— The problem —
Repeat the data exactly, please; no pictures belong in the copy.

--- Dataset excerpt ---

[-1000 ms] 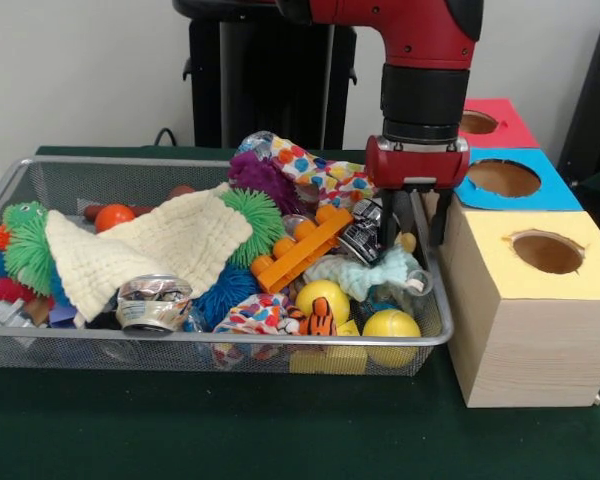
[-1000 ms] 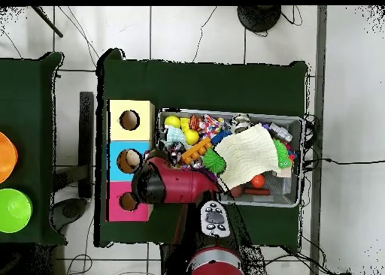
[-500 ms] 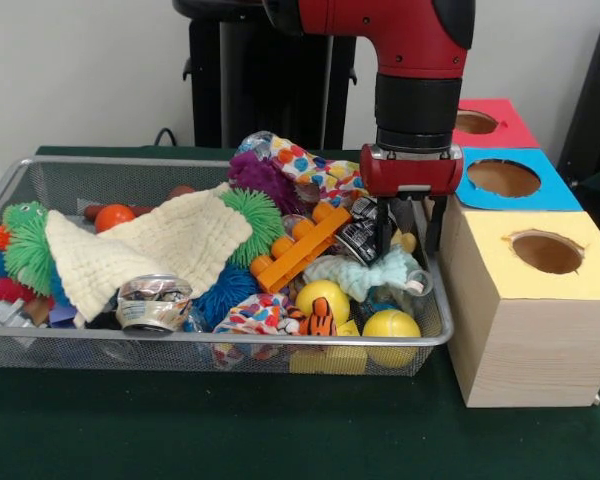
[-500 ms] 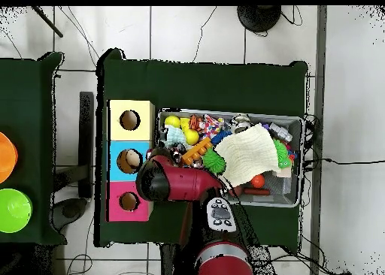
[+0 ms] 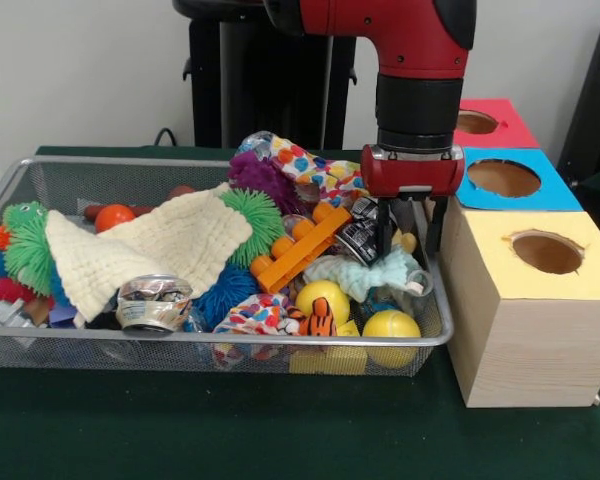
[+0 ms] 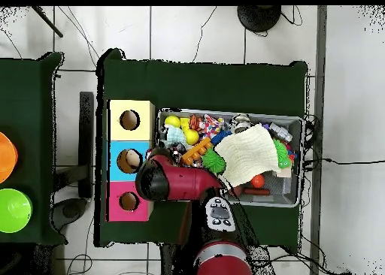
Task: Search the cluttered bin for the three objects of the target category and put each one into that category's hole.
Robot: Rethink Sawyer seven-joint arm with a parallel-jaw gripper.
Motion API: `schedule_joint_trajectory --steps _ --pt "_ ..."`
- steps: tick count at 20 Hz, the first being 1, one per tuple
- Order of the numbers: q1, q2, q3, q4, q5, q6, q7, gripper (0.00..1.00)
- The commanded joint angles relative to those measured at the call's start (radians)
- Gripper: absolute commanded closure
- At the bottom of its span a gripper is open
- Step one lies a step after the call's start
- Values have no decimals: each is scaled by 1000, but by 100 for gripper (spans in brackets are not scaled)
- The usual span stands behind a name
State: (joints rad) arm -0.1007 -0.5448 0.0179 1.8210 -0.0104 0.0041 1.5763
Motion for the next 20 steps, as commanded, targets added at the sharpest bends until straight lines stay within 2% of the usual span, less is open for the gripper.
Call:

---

— Response below —
[-1000 ms] 
[-1000 ms] 
[-500 ms] 
[-500 ms] 
[+0 ms] 
[+0 ms] 
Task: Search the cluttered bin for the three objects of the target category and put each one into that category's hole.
Robot: Rethink Sawyer seven-joint arm with a parallel-jaw gripper.
Motion API: `schedule_joint_trajectory --steps _ --pt "_ ..."`
- steps: tick count at 20 Hz, the first being 1, one per tuple
- Order of the numbers: q1, q2, q3, q4, q5, q6, q7, gripper (0.00..1.00)
- The commanded joint angles relative to those measured at the call's start (radians)
- Gripper: absolute commanded closure
- At the bottom of its span a gripper is open
- Step one lies a step after the call's start
- Values have no decimals: each is scaled by 1000, but by 100 for gripper (spans in brackets are not scaled)
- The usual span stands behind a name
State: (joints rad) arm -0.1007 -0.5448 0.0179 1.8210 -0.0104 0.0041 1.5763
Motion for the next 20 steps, as commanded, targets added at the sharpest bends until straight lines stay within 2% of the usual span, less is open for the gripper.
Call:

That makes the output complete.